▸ **Exercise**
For the entries below, print exactly the lines between the line holding "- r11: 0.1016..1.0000" and the line holding "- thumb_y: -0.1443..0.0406", inclusive, and nothing else.

▸ **Data excerpts**
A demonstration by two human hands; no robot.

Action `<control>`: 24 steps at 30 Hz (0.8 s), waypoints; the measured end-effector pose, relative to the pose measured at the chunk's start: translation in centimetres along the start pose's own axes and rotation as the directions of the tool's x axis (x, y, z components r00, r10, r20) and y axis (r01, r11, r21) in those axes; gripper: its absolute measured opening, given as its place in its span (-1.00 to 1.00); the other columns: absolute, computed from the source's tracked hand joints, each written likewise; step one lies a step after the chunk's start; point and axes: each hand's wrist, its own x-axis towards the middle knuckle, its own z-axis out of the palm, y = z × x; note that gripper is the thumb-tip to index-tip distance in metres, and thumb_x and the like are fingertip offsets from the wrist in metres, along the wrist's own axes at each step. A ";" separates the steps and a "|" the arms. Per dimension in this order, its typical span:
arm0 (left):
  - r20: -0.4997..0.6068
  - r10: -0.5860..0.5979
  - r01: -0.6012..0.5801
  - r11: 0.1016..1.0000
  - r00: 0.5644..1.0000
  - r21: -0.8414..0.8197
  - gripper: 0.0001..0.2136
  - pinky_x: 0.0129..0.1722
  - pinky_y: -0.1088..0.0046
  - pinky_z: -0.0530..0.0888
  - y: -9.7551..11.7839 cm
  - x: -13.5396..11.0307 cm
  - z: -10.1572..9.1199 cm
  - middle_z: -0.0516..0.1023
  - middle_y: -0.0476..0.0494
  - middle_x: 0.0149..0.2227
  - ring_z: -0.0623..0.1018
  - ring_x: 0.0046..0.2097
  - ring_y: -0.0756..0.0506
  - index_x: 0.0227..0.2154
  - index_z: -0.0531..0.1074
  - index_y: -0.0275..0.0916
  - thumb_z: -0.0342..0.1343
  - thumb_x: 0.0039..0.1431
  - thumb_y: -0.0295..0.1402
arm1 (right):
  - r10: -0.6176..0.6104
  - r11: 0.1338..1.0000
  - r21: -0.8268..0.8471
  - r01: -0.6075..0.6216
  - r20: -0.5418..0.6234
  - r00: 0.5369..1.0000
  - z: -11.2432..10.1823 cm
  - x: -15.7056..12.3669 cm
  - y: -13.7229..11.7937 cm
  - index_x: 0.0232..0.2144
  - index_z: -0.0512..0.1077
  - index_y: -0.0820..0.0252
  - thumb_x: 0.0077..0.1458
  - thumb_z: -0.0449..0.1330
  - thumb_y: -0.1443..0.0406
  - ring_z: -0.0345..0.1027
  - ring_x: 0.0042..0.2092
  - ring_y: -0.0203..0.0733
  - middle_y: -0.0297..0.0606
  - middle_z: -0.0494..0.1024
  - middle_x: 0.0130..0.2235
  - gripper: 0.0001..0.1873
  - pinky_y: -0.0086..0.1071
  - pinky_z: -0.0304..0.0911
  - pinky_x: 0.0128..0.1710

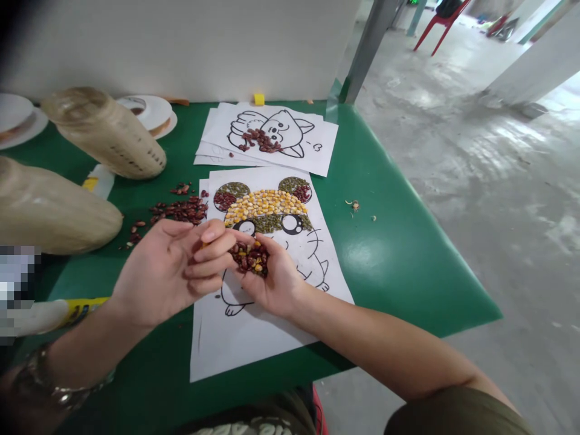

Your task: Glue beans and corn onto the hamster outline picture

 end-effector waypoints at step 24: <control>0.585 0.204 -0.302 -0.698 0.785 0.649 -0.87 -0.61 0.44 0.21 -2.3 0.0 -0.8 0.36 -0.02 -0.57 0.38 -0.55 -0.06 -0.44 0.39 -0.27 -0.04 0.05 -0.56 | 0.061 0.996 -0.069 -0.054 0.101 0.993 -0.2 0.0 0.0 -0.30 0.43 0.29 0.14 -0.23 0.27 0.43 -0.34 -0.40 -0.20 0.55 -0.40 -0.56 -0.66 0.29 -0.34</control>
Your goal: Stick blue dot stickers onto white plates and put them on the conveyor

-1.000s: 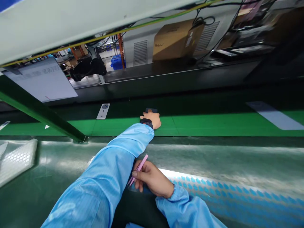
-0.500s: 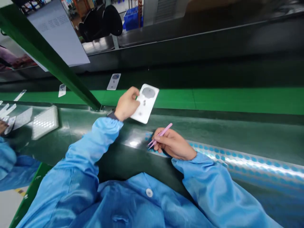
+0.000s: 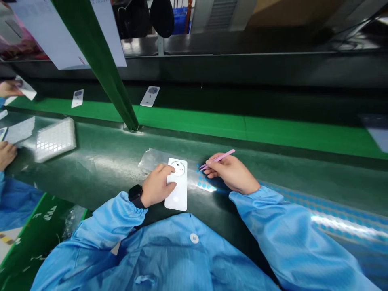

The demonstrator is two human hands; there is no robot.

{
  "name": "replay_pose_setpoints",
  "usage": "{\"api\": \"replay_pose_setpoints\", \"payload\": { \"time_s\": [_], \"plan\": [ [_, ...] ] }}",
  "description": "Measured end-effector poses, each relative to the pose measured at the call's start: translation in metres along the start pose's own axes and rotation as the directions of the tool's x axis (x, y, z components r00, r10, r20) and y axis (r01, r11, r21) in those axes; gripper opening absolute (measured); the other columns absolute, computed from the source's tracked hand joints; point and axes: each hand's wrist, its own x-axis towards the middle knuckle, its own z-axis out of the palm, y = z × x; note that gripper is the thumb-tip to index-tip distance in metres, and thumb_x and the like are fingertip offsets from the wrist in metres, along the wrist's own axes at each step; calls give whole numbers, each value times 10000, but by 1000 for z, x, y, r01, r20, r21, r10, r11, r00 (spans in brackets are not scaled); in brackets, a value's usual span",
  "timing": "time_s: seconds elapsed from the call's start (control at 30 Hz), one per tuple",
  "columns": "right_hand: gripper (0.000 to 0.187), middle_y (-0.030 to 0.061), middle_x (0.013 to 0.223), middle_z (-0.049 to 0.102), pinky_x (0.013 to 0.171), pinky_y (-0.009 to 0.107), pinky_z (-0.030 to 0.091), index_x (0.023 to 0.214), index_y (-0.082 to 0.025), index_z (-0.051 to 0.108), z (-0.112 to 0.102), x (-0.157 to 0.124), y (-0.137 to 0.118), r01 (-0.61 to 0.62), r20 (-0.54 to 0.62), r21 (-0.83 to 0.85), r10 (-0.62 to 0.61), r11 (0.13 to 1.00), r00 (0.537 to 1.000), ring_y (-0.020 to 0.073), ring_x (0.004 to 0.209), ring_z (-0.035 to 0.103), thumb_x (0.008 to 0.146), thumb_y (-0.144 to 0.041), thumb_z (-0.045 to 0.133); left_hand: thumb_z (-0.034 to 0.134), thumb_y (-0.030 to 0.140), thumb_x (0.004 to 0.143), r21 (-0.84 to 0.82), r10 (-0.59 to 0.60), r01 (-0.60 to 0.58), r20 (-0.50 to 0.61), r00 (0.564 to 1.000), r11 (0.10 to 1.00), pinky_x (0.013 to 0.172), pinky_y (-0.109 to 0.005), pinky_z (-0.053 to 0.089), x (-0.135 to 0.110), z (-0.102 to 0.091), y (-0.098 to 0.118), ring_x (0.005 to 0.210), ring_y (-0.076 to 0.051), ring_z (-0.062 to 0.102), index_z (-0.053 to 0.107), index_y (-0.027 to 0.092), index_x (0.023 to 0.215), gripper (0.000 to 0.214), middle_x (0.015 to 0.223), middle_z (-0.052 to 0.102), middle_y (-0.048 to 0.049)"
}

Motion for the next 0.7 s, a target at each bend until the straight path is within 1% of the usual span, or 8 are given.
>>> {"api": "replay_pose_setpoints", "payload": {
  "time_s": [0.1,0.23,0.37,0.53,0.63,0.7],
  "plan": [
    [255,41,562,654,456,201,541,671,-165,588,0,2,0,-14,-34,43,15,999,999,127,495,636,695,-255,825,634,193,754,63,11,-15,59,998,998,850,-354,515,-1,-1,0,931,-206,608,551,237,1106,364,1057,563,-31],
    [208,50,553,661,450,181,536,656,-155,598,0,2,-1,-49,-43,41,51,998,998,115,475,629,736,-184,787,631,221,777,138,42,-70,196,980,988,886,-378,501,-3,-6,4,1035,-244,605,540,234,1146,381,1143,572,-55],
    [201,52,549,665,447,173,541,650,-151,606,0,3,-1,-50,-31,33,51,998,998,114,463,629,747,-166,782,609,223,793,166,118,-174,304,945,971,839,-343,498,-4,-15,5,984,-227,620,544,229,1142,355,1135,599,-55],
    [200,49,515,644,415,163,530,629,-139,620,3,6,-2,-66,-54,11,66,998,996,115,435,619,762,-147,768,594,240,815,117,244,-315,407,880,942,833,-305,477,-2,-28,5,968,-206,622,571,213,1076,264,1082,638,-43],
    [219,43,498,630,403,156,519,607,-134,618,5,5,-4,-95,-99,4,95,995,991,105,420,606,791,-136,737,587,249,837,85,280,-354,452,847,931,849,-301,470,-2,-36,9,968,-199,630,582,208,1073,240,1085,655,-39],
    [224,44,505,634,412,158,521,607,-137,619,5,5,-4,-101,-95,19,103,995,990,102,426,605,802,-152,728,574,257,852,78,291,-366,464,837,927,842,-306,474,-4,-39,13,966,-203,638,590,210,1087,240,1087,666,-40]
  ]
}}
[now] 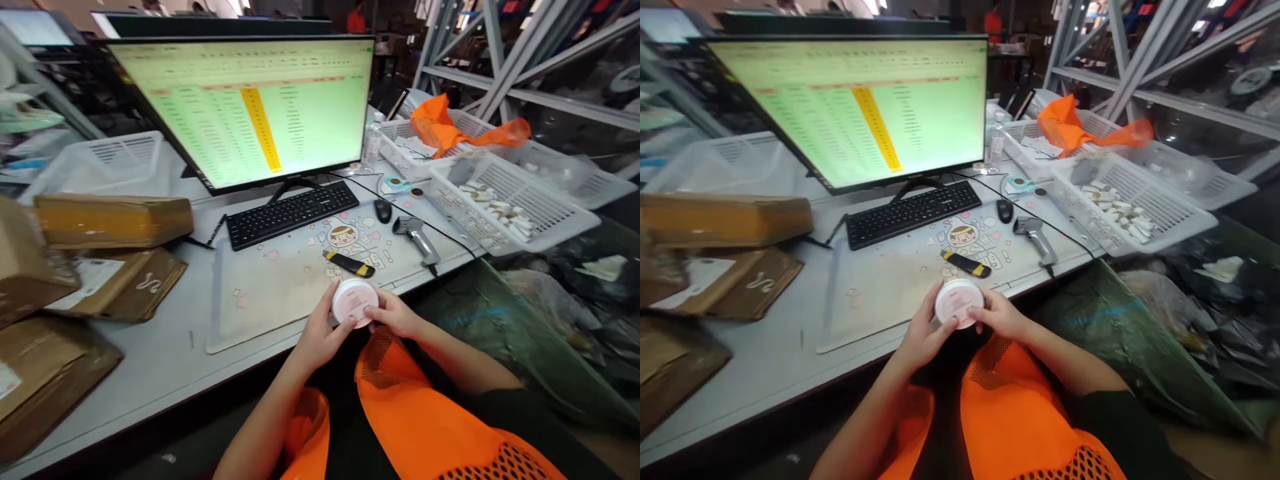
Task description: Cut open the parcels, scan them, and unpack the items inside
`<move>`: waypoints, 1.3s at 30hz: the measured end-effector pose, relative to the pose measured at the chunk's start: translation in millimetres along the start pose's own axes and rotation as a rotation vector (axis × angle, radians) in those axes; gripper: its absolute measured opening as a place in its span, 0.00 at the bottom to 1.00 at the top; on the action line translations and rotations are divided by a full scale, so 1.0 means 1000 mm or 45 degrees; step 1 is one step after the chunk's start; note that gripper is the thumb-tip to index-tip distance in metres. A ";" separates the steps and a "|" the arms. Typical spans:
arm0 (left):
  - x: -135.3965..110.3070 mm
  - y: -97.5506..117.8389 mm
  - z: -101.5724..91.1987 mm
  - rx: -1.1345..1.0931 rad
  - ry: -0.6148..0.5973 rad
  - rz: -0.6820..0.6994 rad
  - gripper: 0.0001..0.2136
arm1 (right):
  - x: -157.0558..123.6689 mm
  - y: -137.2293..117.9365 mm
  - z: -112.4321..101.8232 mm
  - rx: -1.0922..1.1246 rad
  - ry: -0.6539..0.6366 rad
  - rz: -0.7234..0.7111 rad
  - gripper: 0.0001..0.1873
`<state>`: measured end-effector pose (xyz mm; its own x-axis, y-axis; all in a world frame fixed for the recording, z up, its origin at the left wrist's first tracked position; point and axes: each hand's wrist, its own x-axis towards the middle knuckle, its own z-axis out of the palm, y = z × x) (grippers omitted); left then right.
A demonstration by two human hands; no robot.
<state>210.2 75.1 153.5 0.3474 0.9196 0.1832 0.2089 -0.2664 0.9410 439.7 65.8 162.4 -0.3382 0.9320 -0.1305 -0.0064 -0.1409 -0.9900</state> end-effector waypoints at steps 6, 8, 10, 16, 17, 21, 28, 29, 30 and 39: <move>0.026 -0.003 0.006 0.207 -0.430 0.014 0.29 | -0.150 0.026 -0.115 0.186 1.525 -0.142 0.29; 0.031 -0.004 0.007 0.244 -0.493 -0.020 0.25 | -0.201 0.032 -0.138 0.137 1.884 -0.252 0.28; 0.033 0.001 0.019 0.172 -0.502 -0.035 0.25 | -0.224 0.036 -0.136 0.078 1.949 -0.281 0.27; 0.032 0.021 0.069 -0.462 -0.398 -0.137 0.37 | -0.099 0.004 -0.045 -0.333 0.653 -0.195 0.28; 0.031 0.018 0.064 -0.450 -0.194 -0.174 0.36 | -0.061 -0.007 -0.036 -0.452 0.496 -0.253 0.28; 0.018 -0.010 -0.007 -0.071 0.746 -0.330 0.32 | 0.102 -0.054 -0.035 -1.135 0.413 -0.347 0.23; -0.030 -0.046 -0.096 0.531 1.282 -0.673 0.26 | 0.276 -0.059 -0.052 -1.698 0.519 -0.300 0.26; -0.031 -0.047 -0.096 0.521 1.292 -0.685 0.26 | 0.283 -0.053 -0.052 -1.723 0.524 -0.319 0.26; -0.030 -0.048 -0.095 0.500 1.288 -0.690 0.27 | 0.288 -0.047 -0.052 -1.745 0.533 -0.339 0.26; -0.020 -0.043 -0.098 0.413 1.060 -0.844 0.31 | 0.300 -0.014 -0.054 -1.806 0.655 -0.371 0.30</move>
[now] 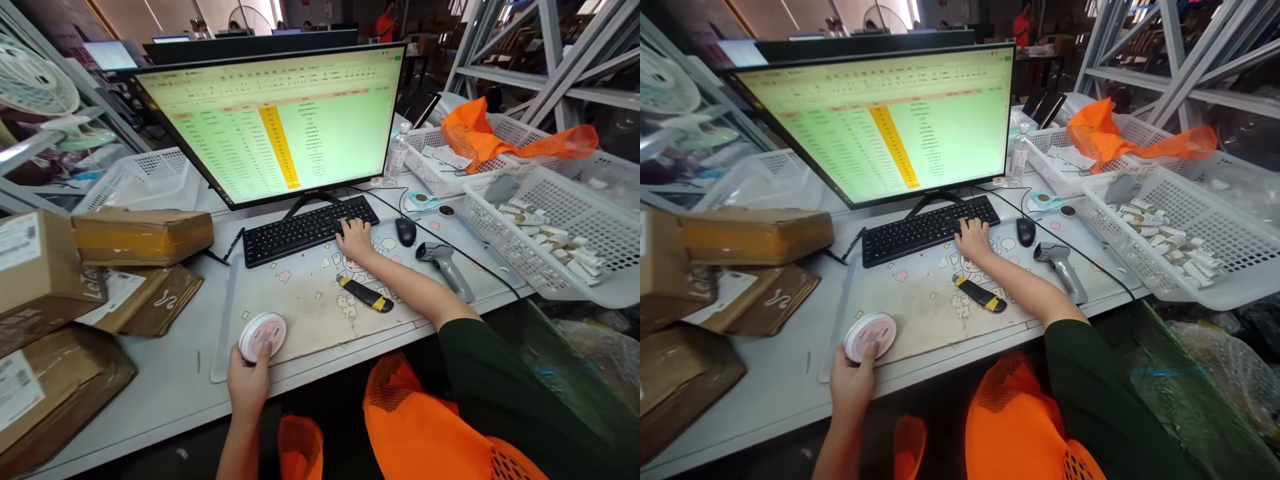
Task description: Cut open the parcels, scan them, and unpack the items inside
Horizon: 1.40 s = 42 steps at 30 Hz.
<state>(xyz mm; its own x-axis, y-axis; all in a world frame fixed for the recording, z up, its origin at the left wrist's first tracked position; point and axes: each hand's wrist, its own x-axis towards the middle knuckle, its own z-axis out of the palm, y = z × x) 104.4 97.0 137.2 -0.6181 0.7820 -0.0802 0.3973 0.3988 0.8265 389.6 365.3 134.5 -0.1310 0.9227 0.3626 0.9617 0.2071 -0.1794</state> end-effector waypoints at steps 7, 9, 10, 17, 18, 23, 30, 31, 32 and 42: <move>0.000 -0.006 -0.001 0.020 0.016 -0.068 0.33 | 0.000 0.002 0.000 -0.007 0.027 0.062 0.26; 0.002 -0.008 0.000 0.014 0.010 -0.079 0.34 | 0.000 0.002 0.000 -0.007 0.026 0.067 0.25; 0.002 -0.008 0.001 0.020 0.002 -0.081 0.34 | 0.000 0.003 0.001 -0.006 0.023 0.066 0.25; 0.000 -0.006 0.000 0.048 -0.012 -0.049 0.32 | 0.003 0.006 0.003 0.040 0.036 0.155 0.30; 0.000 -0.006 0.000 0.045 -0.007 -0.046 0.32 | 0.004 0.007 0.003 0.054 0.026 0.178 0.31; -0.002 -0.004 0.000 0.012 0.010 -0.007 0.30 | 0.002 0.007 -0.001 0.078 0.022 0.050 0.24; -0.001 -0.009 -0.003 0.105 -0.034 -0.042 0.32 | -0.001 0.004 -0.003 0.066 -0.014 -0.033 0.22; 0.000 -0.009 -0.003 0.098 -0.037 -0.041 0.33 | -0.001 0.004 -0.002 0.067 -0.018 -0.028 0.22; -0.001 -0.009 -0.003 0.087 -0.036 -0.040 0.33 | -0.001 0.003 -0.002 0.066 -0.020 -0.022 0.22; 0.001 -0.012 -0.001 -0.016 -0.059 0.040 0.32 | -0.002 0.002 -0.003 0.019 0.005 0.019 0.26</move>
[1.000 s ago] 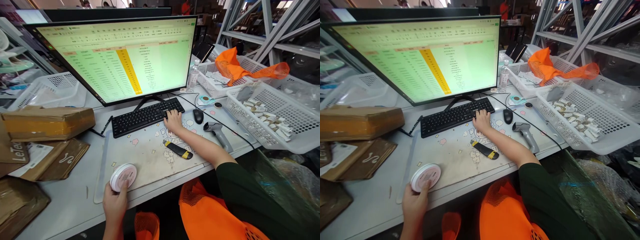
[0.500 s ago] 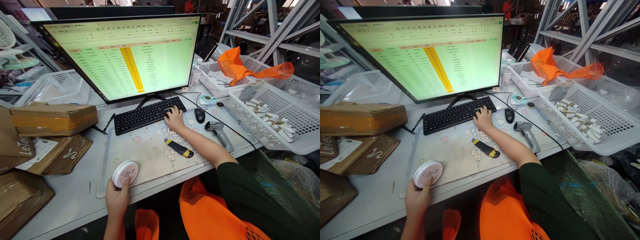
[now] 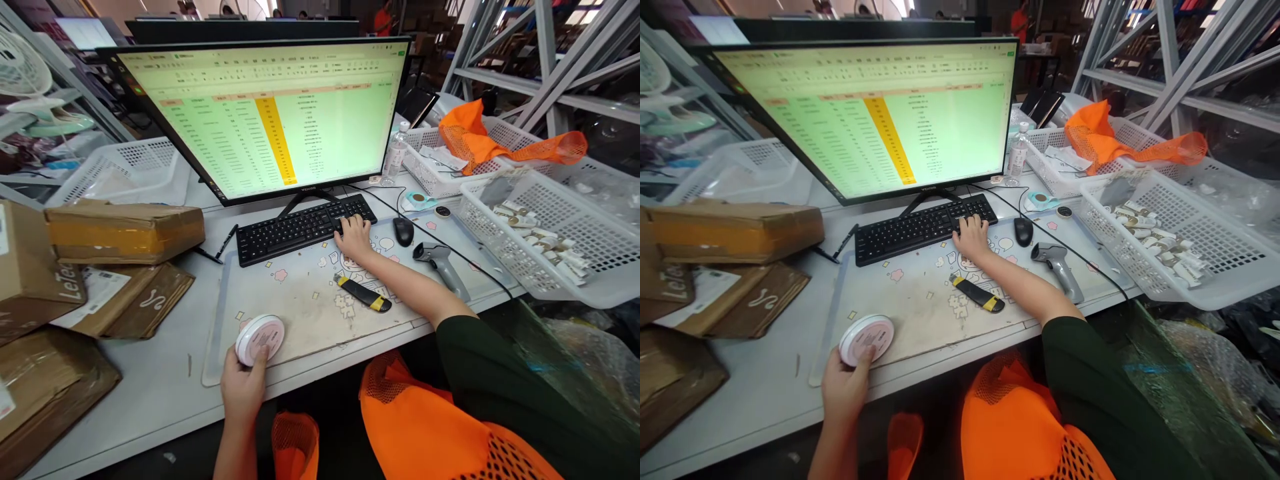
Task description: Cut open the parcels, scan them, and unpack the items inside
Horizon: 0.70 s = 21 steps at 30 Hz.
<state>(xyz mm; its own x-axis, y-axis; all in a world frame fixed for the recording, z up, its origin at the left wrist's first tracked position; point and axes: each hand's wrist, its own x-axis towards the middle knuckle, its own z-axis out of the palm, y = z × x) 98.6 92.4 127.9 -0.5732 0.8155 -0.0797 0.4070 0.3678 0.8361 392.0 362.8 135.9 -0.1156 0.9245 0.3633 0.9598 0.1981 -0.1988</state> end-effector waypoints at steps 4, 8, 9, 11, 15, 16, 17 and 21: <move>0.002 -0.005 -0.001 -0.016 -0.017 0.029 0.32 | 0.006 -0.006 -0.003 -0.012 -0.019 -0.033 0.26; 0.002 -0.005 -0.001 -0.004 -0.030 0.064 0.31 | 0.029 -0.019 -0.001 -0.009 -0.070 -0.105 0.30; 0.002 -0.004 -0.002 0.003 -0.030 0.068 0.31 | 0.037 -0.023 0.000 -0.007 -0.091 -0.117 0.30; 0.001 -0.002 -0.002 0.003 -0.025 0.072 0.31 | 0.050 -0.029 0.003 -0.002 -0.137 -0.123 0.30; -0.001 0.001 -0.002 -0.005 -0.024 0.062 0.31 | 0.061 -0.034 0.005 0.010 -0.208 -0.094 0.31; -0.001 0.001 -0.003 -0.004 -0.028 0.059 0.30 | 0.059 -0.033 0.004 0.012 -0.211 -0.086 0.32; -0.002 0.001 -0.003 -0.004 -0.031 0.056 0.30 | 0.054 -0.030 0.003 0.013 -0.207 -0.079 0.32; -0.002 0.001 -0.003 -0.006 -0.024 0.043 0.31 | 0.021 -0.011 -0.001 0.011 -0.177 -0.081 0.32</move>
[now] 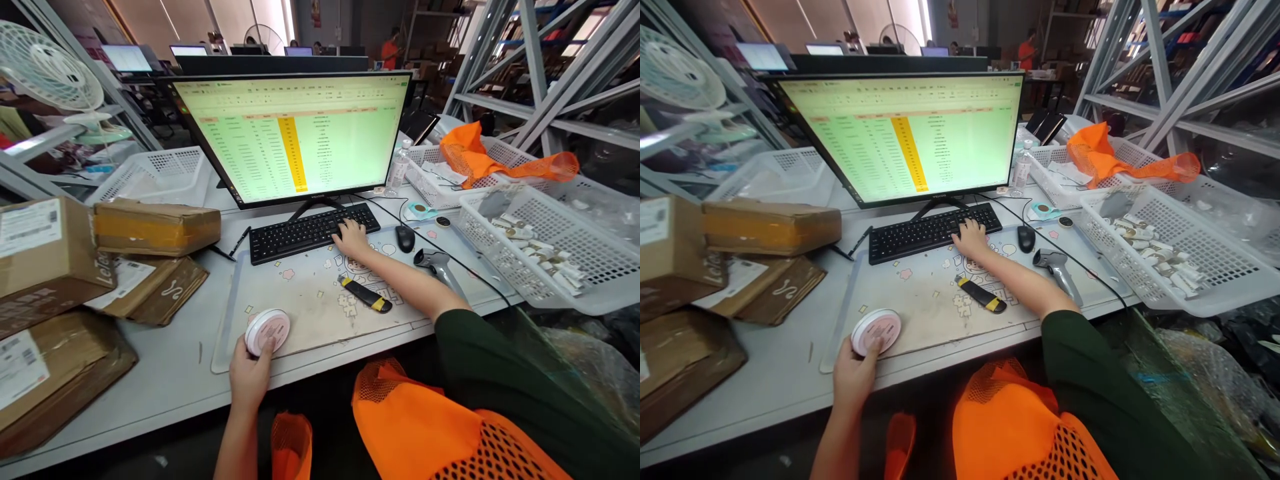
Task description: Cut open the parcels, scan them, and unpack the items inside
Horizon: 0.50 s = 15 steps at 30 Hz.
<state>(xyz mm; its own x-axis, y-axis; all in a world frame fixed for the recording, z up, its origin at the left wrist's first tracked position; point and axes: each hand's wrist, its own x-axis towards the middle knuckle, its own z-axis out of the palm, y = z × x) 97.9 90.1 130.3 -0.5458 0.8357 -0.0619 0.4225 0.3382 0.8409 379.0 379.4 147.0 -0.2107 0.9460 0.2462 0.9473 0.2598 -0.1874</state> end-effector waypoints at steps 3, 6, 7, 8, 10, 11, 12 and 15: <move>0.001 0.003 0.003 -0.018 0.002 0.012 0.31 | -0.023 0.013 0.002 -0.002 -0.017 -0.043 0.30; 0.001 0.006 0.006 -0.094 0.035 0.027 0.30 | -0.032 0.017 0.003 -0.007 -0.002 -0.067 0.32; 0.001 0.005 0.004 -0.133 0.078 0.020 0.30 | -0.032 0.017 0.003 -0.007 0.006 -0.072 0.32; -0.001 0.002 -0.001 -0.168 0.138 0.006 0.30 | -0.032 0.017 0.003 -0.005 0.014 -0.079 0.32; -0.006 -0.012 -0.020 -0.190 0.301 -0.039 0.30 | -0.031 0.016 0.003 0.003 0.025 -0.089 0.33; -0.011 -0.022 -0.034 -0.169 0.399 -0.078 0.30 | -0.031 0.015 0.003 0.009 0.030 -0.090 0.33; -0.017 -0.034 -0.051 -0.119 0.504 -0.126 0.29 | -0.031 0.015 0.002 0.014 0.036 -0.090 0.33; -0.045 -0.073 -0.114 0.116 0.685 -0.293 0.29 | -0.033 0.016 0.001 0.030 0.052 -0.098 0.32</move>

▸ **Solved exercise**
  - r11: 0.1016..1.0000
  - r00: 0.5644..1.0000
  - r21: -0.8414..0.8197
  - gripper: 0.0001..0.2136
  - pinky_x: 0.0129..0.1722
  - pinky_y: -0.1088..0.0046
  - pinky_z: -0.0530..0.0888
  - y: -9.7551..11.7839 cm
  - x: -13.5396..11.0307 cm
  - z: -10.1572..9.1199 cm
  - middle_z: -0.0516..0.1023
  - middle_y: -0.0476..0.0494
  - middle_x: 0.0149..0.2227
  - ring_z: -0.0623..0.1018
  - ring_x: 0.0046..0.2097
  - ring_y: -0.0756..0.0506
  - index_x: 0.0227..0.2154
  - index_z: -0.0531..0.1074
  - index_y: -0.0275..0.0916
  - thumb_z: -0.0342..0.1343
  - thumb_x: 0.0039..0.1431
  - thumb_y: -0.0295..0.1402
arm1 (right):
  - r10: -0.6176..0.6104
  - r11: 0.1338..1.0000
  - r21: -0.8268..0.8471
  - r01: -0.6075..0.6216
  - r20: -0.5418..0.6234
  - r00: 0.5369..1.0000
  - z: -11.2432..10.1823 cm
  - x: -15.7056..12.3669 cm
  - y: -13.7229..11.7937 cm
  - index_x: 0.0232..0.2144
  - index_z: -0.0512..0.1077
  - index_y: -0.0820..0.0252
  - thumb_x: 0.0077..0.1458
  - thumb_z: -0.0449..0.1330
  - thumb_y: -0.1443..0.0406

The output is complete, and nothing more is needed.